MS. GREENBERG: But populations has stuff it has to discuss.
MS. COLTIN: The total agenda for the afternoon of the second day is how we are going to provide this expert advice. You are talking September now, right, the second day, the day where we have 2 hours or 2-1/2 hours whatever it turns out to be, one-thirty to three-thirty. The total agenda for that is how to provide this advice to AHRQ. The only other --
DR. MAYS: We had the integrated issues from the other subcommittee. For example, privacy wants to talk with us.
MS. COLTIN: I thought 1 hour was quality and 1 hour was -- I think he is going to be ready by that point because he is having this hearing. So, he has already said that they want to have a discussion and they want to give us some things in terms of privacy and I think racial and ethnic groups and so that is why I have down here these other integrated things.
I think we probably want to give them some things in terms of quality, too. You know we are going to have a presentation at that same meeting about the record linkage issue.
MS. GREENBERG: Yes, the GAO study.
MS. COLTIN: And feeding into that, that is where a lot of the privacy issues come up. Either way we are going to be keeping somebody for an hour. If we decided that we were going to use the first hour to talk about the relationship with AHRQ and have it really be more the Executive Committee everybody who is not on the Executive Committee is going to be waiting around for the second hour to talk about the integrative issues. If we do it the other way around and we meet with privacy then John is going to be sitting around waiting unless he wants to be part of that, too. It might make sense to do the integrative issues first.
DR. MAYS: I think it would and then we can let those people go and then the others stay.
MS. COLTIN: So then it may be at that point it should be the Executive Committee as opposed to the Populations Subcommittee, the last hour.
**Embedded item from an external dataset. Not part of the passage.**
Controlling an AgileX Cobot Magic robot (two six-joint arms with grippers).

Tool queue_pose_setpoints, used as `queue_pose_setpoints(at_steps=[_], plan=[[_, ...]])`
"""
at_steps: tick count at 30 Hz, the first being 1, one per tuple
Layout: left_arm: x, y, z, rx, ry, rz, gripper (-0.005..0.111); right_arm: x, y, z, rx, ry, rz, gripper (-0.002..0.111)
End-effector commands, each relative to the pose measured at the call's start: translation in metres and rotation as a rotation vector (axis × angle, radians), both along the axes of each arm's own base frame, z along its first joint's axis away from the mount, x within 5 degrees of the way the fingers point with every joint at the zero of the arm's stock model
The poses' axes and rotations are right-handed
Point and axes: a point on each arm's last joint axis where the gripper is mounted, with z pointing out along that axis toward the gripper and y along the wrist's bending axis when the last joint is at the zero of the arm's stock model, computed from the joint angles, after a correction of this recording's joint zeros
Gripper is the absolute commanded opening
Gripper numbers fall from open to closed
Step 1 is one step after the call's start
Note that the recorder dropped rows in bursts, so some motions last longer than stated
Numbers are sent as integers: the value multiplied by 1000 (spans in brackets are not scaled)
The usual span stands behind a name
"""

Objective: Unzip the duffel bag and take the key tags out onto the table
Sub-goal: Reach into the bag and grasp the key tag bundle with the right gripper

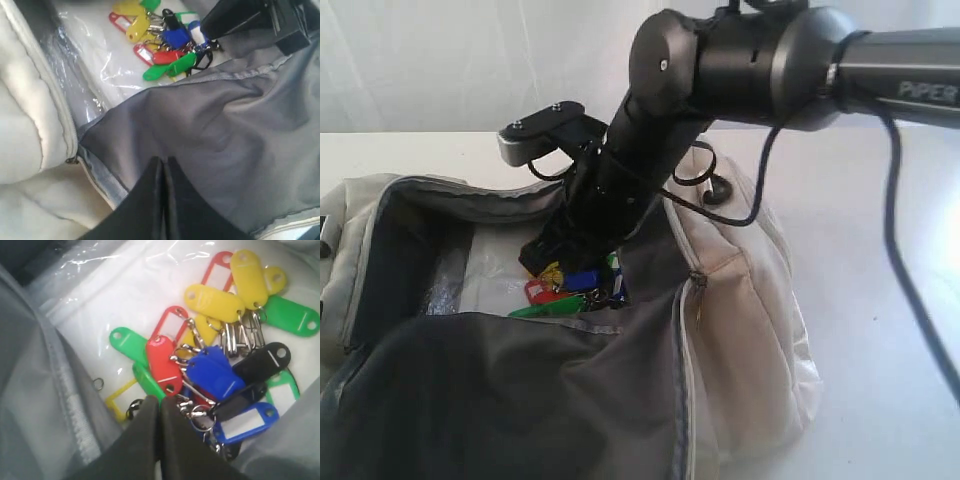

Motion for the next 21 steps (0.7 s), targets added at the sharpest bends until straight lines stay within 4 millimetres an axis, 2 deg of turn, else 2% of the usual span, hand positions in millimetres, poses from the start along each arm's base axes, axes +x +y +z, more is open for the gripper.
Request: queue_pose_setpoints(at_steps=[1, 3, 6, 8, 15, 21], plan=[[-2, -2, -13, -34, 13, 11, 0, 14, 8, -9, -72, -9, -41, 18], [-2, -2, -13, -35, 7, 6, 0, 20, 11, -15, -129, -14, -102, 33], [-1, -3, -12, -45, -1, 1, 0, 18, 23, -27, -166, 31, -77, 53], [-1, -3, -12, -45, -1, 1, 0, 19, 27, -35, -181, 37, -63, 59], [-1, -3, -12, -45, -3, -1, 0, 26, 33, -60, -235, 35, -30, 74], [-2, -8, -12, -34, -13, -47, 0, 23, 32, -92, -341, 187, -7, 75]])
DR. MAYS: If we are going to talk about the issues then I think it is definitely that is the way it should be.
MS. GREENBERG: You are suggesting that the Population should meet from one-thirty to two-thirty and the Executive Subcommittee should meet from two-thirty to three-thirty?
MS. COLTIN: Right, two-thirty to three-thirty or two-thirty to four, whatever.
DR. MAYS: Unless there is something else that is compelling that we cannot do by e-mail, I really want to thank everybody and thank you for giving us time early, and I want everybody to get to their plane and travel safely.